The smell of MTG make me sick, had to throw a set of sheet away, and bin goes the MTG.


----------



## TransitioningK (Oct 28, 2007)

Bump, for others wondering what BT was... 

I would like to try it. My hair is a couple of inches past bra strap, and it's at the length where it doesn't seem to grow any longer.

I however, can't deal with the sulfur smell.  I've tried other products, such as facial masks and acne treatments that had sulfur as an ingredient and couldn't take the sulfur smell.

To me it lingers and I can smell for an entire week on my skin, my sheets, especially the pillow case...it's bad especially since the products that I am using are ones that you wash off.

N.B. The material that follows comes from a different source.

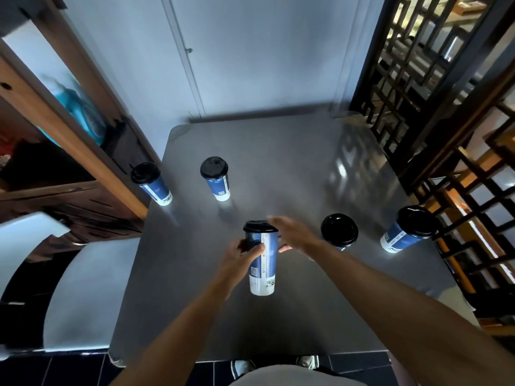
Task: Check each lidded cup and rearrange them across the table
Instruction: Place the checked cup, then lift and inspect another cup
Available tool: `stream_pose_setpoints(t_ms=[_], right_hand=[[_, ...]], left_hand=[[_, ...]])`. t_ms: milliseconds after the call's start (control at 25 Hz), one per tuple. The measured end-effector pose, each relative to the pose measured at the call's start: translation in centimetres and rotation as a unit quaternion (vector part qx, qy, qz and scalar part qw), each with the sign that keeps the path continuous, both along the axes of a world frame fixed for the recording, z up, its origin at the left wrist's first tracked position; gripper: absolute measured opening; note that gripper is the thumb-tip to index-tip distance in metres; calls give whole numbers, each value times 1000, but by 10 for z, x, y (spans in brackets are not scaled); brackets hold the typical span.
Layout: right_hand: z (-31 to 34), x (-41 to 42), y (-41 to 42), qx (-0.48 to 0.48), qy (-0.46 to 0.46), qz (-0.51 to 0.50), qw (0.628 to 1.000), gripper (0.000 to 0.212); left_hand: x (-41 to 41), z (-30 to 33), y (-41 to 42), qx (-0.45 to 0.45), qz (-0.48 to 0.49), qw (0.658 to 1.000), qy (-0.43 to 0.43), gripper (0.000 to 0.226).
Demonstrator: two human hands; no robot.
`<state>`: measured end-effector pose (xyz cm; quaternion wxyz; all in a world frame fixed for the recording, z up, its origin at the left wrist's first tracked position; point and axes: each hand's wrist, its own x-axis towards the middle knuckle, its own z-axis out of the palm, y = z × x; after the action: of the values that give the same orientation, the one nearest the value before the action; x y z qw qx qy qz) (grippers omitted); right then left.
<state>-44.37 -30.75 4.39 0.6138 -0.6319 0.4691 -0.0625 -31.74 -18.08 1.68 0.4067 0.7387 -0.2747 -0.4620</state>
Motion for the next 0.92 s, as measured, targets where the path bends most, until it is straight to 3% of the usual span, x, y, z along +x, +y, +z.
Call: stream_pose_setpoints(t_ms=[200, 320, 480, 680, 800, 920], right_hand=[[1, 14, 3, -39, -47, 6, 998, 44], [-1, 15, 7, -51, -31, 10, 998, 34], [-7, 14, 8, 16, -17, 20, 1000, 47], [-11, 13, 9, 69, -8, 11, 998, 38], [-11, 14, 10, 114, 13, -12, 993, 47], [-11, 13, 12, 136, 37, -26, 990, 53]], left_hand=[[-6, 5, -1, -1, 56, 988, 142, 42], [-4, 2, 0, -10, 64, 979, 195, 65], [-5, -2, 5, -13, 77, 971, 225, 52], [-6, -8, 8, 1, 110, 954, 280, 60], [-5, -12, 2, -1, 118, 935, 335, 69], [-1, -16, -5, 3, 122, 912, 392, 64]])
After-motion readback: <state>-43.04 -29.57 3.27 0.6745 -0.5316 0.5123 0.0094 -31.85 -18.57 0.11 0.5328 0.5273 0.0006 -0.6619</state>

So I can only imagine what will happen to my senses with a product that I leave on my scalp.


----------



## momi (Oct 28, 2007)

I guess my sense of smell is less than acute.  I have been using BT for several weeks and I dont smell anything at all.  Hubby claims it smells like cocoa butter ?????


----------



## wantingtogrow (Oct 29, 2007)

I have just finished my bottle of BT and it did make my hair grow. I am a very slower grower I get 1/4 in a month and BT turned it to 1/2 a inch per month. However I still have my MTG from a yr back (which I stopped using when it gave me some sort of neck rash, but that was because I was in Africa whilst using so the combination of sun and the sulphur was not good). I really want to use up my MTG (I have mixed it with some essential oils as hollands n barretts are having a sale on all of them so it doesnt smell as bad).I am on a quest to use it whilst it is autumn/winter here in london, but I am sure it will give me similar results unless I find otherwise.
I plan to make BT a staple, if the MTG doesnt surprise me , but desperately trying curb the PJ in me so wont be ordering more until the MTG has run out.


----------



## vikkisecret (Oct 30, 2007)

I have to day with all the essential oils i had to use just to cover up the stinch of mtg it did grow some hair. I just used BT 2 nites ago for the first time and it's woderful. I'm at wk now and my head is itchin !( my head only usually itches if I'm working out ((which also encourages growth)).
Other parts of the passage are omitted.